Task instructions: For the string "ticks", state how many lines of the data hold it. Give nothing besides the number.
━━━━━━━━
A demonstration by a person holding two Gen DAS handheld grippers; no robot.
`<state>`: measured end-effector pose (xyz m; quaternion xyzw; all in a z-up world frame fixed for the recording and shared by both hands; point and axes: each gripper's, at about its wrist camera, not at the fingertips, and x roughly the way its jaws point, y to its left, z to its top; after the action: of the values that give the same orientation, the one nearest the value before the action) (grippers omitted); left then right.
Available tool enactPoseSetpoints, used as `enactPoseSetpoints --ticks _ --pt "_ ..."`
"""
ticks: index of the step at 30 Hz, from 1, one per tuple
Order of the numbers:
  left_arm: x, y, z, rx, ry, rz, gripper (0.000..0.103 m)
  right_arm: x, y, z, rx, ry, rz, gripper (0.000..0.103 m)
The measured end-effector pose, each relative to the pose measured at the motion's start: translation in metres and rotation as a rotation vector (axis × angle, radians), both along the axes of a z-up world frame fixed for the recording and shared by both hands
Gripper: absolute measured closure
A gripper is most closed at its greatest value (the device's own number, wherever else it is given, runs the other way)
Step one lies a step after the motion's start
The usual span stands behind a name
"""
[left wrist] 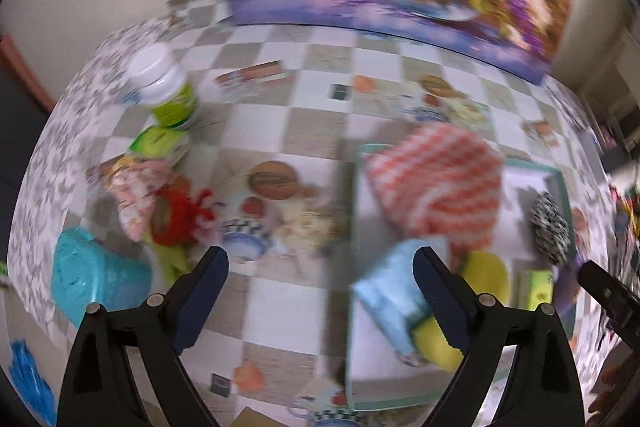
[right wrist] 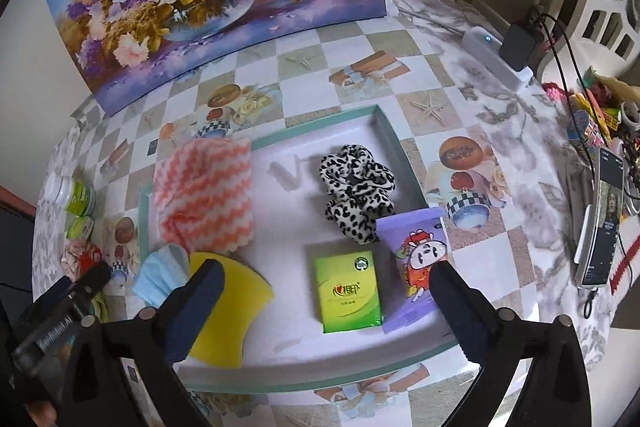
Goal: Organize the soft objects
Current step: 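Move both grippers back over the remaining pile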
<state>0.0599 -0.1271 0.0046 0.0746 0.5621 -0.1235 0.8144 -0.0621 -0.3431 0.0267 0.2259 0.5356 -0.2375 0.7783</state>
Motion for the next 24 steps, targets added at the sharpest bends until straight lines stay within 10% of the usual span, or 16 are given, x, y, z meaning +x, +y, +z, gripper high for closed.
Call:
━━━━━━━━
Task answer: 2